The measure of compliance is the fraction of such "good" periods. The service is compliant if this fraction is at least 0.99, calculated over the compliance period.

You must use a window-based SLO if the raw metric available to you is a latency percentile; that is, when both of the following are true:

The data is bucketed into time periods (for example, into one-minute intervals).
The data is expressed in percentile groups (for example, p50, p90, p95, p99).

For this kind of data, each percentile group indicates the time dividing the data groups above and below that percentile. For example, a one-minute interval with a p95 latency metric of 89 ms tells you that, for that minute, the service responded to 95% of the requests in 89 ms or less.
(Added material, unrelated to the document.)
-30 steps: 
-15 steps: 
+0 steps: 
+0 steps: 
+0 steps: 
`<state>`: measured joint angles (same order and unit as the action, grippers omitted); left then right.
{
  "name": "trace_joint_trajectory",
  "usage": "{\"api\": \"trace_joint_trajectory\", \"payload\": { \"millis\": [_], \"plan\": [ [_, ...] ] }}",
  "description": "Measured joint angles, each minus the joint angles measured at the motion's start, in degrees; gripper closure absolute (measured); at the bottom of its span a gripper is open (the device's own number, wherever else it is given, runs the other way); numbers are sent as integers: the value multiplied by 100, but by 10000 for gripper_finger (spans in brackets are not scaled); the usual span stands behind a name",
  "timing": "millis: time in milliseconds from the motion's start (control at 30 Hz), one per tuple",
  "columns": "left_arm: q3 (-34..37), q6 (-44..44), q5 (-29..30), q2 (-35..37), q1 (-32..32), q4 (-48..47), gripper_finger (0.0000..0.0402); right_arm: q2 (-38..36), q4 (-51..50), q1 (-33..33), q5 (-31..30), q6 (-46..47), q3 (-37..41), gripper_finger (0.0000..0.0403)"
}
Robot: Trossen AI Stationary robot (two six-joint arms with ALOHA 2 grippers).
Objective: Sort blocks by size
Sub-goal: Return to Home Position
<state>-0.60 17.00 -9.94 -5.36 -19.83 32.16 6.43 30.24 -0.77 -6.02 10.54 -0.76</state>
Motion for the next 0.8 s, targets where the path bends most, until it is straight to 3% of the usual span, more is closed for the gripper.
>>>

External Application Load Balancer

External Application Load Balancers use the following primary metric types to capture latency:

https/total_latencies: a distribution of the latency calculated from when the request was received by the proxy until the proxy got ACK from client on last response byte. Use when overall user experience is of primary importance.
https/backend_latencies: a distribution of the latency calculated from when the request was sent by the proxy to the backend until the proxy received from the backend the last byte of response. Use to measure latencies of specific backends serving traffic behind the load balancer.

These metrics are written against the https_lb_rule monitored-resource type.

Total latency

This example SLO expects that 99% of requests fall between 0 and 100 ms in total latency over a rolling one-hour period:

{
  "serviceLevelIndicator": {
    "requestBased": {
      "distributionCut": {
        "distributionFilter":
             "metric.type=\"loadbalancing.googleapis.com/https/total_latencies\"
              resource.type=\"https_lb_rule\"",
        "range": {
          "min": 0,
          "max": 100
        }
      }
    }
  },
  "goal": 0.99,
  "rollingPeriod": "3600s",
  "displayName": "98% requests under 100 ms"
}

Backend latency

This example SLO expects that 98% of requests to the "my-app-backend" backend target fall between 0 and 100 ms in latency over a rolling one-hour period:

{
  "serviceLevelIndicator": {
    "requestBased": {
      "distributionCut": {
        "distributionFilter":
          "metric.type=\"loadbalancing.googleapis.com/https/backend_latencies\"
           resource.type=\"https_lb_rule\"
           resource.label.\"backend_target_name\"=\"my-app-backend\"",
        "range": {
          "min": 0,
          "max": 100
        }
      }
    }
  },
  "goal": 0.98,
  "rollingPeriod": "3600s",
  "displayName": "98% requests under 100 ms"
}

Internal Application Load Balancer

Internal Application Load Balancers use two primary metric types to capture latency:

https/internal/total_latencies: a distribution of the latency calculated from when the request was received by the proxy until the proxy got ACK from client on last response byte. Use when overall user experience is of primary importance.
https/internal/backend_latencies: a distribution of the latency calculated from when the request was sent by the proxy to the backend until the proxy received from the backend the last byte of response. Use to measure latencies of specific backends serving traffic behind the load balancer.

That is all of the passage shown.